Kanishk Tharoor, 18 - 12 - 2006
Mel Gibson's Mayan blockbuster is an imperialist Christian dream but otherwise an historical and cultural nightmare, says Kanishk Tharoor.


In a rare pause in Mel Gibson's breakneck Apocalypto, the film's protagonist decides to give a speech. Jaguar Paw - a name over-literalised in later action - puffs out his chest and turns to face his pursuers. Having just leaped over a roaring waterfall, he is allowed more than a touch of hubris. "My name's Jaguar Paw, I'm a hunter and this is my forest," he shouts gesturing to the dark expanses about him. "My father hunted here and so will my sons."

His awed pursuers gape at the man who until recently had been their captive. For a moment, they - and the audience - can glimpse a hero as large as those in epics far worthier of the genre than Mad Mel's blockbusters. One recalls Odysseus, having just eluded Polyphemos the Cyclops, brazenly turn and identify himself: I'm Odysseus, I sack cities, my dad Laertes was pretty good at that himself, but now lives at home in Ithaka, where I'm going.
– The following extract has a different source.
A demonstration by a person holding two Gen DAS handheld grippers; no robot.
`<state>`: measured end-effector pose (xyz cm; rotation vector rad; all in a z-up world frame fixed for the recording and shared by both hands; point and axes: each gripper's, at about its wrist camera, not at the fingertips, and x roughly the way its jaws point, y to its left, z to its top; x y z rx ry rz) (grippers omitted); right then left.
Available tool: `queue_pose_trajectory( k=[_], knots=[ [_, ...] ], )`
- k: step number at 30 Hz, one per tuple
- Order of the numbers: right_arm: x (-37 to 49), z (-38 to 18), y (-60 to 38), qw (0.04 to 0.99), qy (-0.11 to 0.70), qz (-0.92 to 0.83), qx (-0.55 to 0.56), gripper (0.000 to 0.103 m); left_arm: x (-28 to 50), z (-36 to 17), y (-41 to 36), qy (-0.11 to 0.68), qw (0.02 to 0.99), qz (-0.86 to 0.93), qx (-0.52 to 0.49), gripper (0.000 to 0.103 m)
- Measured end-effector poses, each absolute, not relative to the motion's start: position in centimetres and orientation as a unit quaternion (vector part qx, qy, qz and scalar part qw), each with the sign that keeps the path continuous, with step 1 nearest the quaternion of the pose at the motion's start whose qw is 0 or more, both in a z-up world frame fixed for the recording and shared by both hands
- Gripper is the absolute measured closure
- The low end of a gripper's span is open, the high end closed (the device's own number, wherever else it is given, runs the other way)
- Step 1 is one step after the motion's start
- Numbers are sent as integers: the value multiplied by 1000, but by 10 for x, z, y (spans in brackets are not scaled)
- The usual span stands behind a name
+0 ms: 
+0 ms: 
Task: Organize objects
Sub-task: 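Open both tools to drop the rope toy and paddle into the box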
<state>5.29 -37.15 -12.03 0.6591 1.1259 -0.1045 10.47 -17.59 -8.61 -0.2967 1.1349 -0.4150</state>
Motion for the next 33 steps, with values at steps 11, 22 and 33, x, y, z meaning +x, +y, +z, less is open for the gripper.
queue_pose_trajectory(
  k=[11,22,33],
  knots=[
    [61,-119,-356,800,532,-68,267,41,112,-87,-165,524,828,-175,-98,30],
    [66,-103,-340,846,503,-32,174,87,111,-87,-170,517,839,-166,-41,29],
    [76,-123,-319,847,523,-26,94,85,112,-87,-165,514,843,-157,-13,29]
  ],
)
The inevitable follows all such heroic pronouncements. Poseidon curses Odysseus to storm-tossed years of wandering. Jaguar Paw's pursuers themselves jump the waterfall and chase him bloodily back to his home. Yet, at the end of the day, blunt heroic hubris perseveres; a wizened, but still capable Odysseus returns to Ithaka, while Jaguar Paw turns the tables on his foes and is safely - if predictably - reunited with his family.

But quoting Homer only gets Gibson so far down the road of epic artifice. The Mayan world of the film is at once lush and entirely two-dimensional. Despite its lunges towards grandeur and allegory, Apocalypto remains stuck in the mud of aged clichés. The film is further evidence of the sinister vacuity of Gibson's craft. His imagination is not simply moronic. A sliver of substance lies beneath the slick gloss of style, but it is more poisonous than insipid, more disingenuous than air-headed.

hero montage
I'm ready for my close-up, Mr. DeMille – or is it Mr. Spielberg, or maybe even Mr. P Jackson? Mel Gibson’s Mayan action-hero-quest is all Hollywood

Savagery, salvation and stereotypes

At the heart of Gibson's darkness is the eternal forest invoked by Jaguar Paw. The film opens in this jungle. In its green glow, Jaguar Paw and his friends live happily. They play jokes on each other, hunt boars, exchange amorous glances with their women and sit around camp fires listening to an ancient storyteller rumble his folktales.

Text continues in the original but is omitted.